After intermission, though, the stage got crowded with   masterpieces from two separate immortals: Felix Mendelssohn’s Incidental Music to A Midsummer Night’s Dream, by William Shakespeare.

The key word here is “incidental.” Mendelssohn wasn’t trying to turn Shakespeare’s fantasy into an opera, just help it along with some delicious musical bits, serving as the poet’s wingman.

But the music is so very juicy that it’s irresistible to concert audiences. There’s just never been better fairy music. And that wedding march has been a smash hit from the 1843 premiere. So endless recordings and concert suites have encouraged the score to stand alone.

Felix Mendelssohn

The impulse to combine everything is irresistible. Maybe it has worked well, just not in my presence. The need for 50 musicians, a women’s chorus of two dozen or so and a couple of soprano soloists severely limits the opportunities for experimentation. What we tend to get instead is a full reading of the score by a symphony orchestra with slices of Shakespeare dialogue as decoration.

Such was the case last week, sadly.

You see, chopping up the script just doesn’t work. Editing, yes. World theatre has long shown that Shakespeare is endlessly adaptable. Dream can last three hours or 90 minutes without noticeable damage. But the three worlds of the play – the royal court of Athens, the working class of Elizabethan England and the realm of Fairyland – all must be adequately established for continuity and context at least, even at the expense of jettisoned romance and burlesque.

For the Symphony, Payare and his colleagues played with dutiful artistry even the most demanding reaches of this splendid score, though the delicate purity of the fairies’ revels wasn’t as glorious as the brassy blare of the Wedding March. The women of the Master Chorale sounded fine, as did the soloists. Suffice to say all the familiar musical buttons were pushed.

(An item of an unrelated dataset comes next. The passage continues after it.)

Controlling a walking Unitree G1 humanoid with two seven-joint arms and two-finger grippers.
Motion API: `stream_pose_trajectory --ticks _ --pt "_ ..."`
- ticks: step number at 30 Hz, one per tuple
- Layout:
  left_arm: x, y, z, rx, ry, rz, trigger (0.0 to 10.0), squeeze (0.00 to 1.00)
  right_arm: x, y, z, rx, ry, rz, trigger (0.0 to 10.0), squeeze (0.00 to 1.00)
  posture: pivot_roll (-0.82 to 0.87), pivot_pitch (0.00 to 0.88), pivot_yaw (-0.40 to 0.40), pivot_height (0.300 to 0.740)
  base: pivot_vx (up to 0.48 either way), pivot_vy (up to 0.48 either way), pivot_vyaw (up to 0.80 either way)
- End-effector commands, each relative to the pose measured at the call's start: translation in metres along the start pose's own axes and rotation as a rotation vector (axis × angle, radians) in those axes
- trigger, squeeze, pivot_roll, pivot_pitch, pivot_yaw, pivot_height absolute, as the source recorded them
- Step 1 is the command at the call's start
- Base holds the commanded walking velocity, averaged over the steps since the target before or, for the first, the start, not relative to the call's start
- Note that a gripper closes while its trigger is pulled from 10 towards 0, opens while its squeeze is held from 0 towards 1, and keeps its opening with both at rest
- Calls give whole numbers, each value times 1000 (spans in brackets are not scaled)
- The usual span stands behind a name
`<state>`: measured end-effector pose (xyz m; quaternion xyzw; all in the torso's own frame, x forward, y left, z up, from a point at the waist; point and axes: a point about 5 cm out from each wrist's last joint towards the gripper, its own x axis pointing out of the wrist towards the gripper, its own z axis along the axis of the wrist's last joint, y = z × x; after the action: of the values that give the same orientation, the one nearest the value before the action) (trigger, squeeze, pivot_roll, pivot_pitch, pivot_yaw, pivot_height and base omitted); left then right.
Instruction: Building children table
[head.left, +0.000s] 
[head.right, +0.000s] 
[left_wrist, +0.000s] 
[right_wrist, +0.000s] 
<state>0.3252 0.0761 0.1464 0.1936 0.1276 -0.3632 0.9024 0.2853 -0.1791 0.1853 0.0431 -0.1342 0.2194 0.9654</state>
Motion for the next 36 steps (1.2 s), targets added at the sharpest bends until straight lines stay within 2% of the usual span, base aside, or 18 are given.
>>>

But the other fol-de-rol was, well, unfortunate.

William Shakespeare

The chunks of Shakespeare were read by miscast actors edging around the stage in black, usually a sign that management hasn’t the budget or the interest to provide costumes. The same level of nonchalant production had the roly-poly character man shouting lines into his face microphone while actually toting a script. The comedians weren’t bad (who can resist “Pyramus and Thisbe” or Bottom with his ass head?) but nothing could fix the effect of random meandering and confusing confrontations.

There were slide projections by Mike Tutaj, mostly on three large screens over the orchestra, that looked appropriate to some image of the play. Eventually, though, they were repeated enough to diminish impact. And, like Amanda Zieve’s lighting design, they were seriously muted by spill from the orchestra’s stand lights.

There are plenty of remedies for all this. Instead of a squad of miscellaneous actors imported from Chicago, for example, why not hire one master actor to simply sit near the conductor and read out the Shakespearean passages as needed? Certainly, a better job could be done with trimming the text. I can think of at least three or four folks here in town who would be a vast improvement. And there are artists out there who might respond to the technological challenges with some splendid breakthrough of performance.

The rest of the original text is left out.